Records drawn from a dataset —
########################################
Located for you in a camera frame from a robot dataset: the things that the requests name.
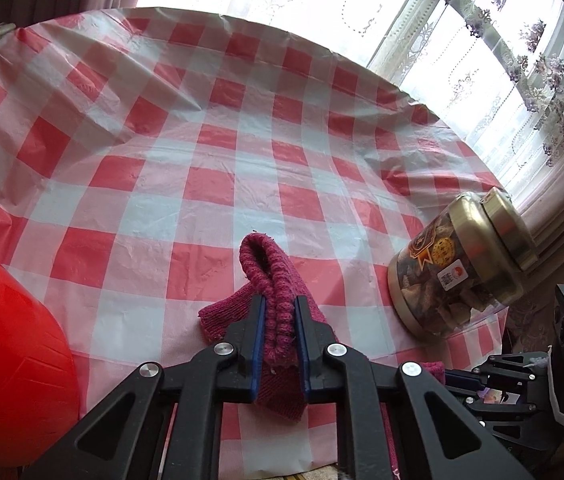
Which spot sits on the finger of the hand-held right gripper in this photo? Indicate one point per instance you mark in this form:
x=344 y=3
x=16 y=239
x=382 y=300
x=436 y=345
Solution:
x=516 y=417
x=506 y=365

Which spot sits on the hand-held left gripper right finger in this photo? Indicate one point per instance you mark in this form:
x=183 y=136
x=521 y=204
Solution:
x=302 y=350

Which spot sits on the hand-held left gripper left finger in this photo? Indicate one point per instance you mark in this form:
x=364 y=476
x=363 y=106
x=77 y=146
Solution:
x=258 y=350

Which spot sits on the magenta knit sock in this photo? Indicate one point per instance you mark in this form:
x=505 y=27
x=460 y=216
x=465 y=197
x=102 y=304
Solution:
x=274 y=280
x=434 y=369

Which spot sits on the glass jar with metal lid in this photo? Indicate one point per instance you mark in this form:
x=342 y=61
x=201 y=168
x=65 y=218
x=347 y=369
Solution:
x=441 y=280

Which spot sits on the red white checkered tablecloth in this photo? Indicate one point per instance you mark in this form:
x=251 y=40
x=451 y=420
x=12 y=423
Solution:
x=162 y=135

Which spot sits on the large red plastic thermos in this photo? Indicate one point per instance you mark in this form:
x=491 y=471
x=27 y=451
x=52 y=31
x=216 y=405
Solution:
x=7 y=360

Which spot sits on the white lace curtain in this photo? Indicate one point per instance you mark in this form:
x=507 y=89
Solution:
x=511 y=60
########################################
Task details — Before handing back the copy, remove the pictures; otherwise print the data exactly.

Answer to this task —
Located for you in a camera frame from a robot dataset: the things that the requests name.
Which spot sits on the finger of the hand-held right gripper in this photo? Indicate one point per instance you mark in this form:
x=344 y=3
x=16 y=239
x=382 y=300
x=436 y=345
Solution:
x=516 y=417
x=506 y=365

Which spot sits on the hand-held left gripper right finger in this photo? Indicate one point per instance you mark in this form:
x=183 y=136
x=521 y=204
Solution:
x=302 y=350

Which spot sits on the hand-held left gripper left finger in this photo? Indicate one point per instance you mark in this form:
x=364 y=476
x=363 y=106
x=77 y=146
Solution:
x=258 y=350

Which spot sits on the magenta knit sock in this photo? Indicate one point per instance you mark in this form:
x=505 y=27
x=460 y=216
x=465 y=197
x=102 y=304
Solution:
x=274 y=280
x=434 y=369

Which spot sits on the glass jar with metal lid in this photo? Indicate one point per instance you mark in this form:
x=342 y=61
x=201 y=168
x=65 y=218
x=347 y=369
Solution:
x=441 y=280

Which spot sits on the red white checkered tablecloth in this photo? Indicate one point per instance you mark in this form:
x=251 y=40
x=451 y=420
x=12 y=423
Solution:
x=162 y=135

Which spot sits on the large red plastic thermos in this photo? Indicate one point per instance you mark in this form:
x=491 y=471
x=27 y=451
x=52 y=31
x=216 y=405
Solution:
x=7 y=360

Which spot sits on the white lace curtain in this photo? Indicate one point per instance you mark in this form:
x=507 y=89
Solution:
x=511 y=60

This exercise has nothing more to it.